Glioblastoma (GBM) is an aggressive, malignant brain tumor marked by rapid growth and invasiveness. Ultrasound (US) stimulation has emerged as a potential therapeutic approach for the management of GBM. Atorvastatin (ATO), a drug widely used to treat hyperlipidemia, has also been recognized for its anticancer properties, including inhibition of cell proliferation, induction of cell cycle arrest and promotion of apoptosis. Despite these promising attributes, the combined effectiveness of ATO and US stimulation in GBM treatment remains unclear. The present study aimed to explore the potential synergistic effects of ATO and US stimulation on C6 glioma cells. The optimal concentration of ATO and calibrated US parameters were determined in the present study. The cells were treated with ATO or US, followed by assessments of cellular viability and reactive oxygen species (ROS) to establish the most effective ATO dose and US parameters. The cells were then treated with ATO, US or their combination, and cellular viability, ROS levels, ATP production, tumor cell migration and the impact on downstream molecular pathways, particularly the AKT/mTOR signaling pathway, which is key for cell survival and proliferation, were assessed. The present findings revealed that ATO independently suppressed glioma cell viability by elevating ROS levels and reducing ATP production, and it showed a trend toward impairing tumor cell migration. These effects were notably associated with downregulation of the AKT axis, which indicated disruption of key survival mechanisms within the tumor cells.
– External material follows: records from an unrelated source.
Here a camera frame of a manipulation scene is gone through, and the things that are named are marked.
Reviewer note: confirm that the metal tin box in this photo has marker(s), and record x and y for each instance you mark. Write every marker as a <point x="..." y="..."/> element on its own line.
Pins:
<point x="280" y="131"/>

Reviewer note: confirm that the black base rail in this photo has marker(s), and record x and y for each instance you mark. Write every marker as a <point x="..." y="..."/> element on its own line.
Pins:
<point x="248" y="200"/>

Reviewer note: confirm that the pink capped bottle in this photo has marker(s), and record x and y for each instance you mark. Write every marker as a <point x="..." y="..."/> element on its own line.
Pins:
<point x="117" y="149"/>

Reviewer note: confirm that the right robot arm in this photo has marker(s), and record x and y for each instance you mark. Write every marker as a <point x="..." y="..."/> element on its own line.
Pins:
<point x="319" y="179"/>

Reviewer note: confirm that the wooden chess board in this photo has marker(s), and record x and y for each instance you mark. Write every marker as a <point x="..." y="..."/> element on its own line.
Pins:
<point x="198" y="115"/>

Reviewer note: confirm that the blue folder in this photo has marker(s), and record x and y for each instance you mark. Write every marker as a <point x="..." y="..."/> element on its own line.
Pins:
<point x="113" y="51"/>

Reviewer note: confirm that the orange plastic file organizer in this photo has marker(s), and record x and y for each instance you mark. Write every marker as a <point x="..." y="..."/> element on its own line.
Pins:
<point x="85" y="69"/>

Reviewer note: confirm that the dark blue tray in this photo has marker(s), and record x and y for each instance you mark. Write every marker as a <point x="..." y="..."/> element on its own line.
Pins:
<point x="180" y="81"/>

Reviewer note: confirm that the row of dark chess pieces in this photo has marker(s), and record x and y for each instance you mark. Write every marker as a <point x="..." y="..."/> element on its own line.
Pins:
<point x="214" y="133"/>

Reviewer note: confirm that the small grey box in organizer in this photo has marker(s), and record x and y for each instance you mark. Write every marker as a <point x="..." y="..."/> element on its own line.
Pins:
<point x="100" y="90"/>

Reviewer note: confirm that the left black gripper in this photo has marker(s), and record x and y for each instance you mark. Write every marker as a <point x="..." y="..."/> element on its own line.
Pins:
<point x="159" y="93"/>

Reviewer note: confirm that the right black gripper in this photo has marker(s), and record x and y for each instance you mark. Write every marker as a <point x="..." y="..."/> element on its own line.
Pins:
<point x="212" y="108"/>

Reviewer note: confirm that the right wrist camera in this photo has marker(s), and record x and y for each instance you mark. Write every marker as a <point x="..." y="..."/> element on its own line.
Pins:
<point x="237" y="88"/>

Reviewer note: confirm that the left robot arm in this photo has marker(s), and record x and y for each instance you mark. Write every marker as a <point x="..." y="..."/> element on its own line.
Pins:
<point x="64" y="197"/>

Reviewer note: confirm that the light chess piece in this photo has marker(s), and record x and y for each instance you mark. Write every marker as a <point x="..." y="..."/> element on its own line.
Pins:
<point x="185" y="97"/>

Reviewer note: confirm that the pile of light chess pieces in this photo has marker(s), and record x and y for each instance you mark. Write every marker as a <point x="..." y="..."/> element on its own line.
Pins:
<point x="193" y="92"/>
However, the anticipated synergistic effect of combining ATO with US stimulation was not observed under the tested conditions, thus suggesting that US stimulation did not further augment the therapeutic effect of ATO. While the combination therapy did not yield additive benefits, ATO alone exhibited notable potential as a therapeutic agent against glioma. In conclusion, the present study highlighted the need for further research on the role of ATO to further harness its anticancer properties in the context of GBM treatment.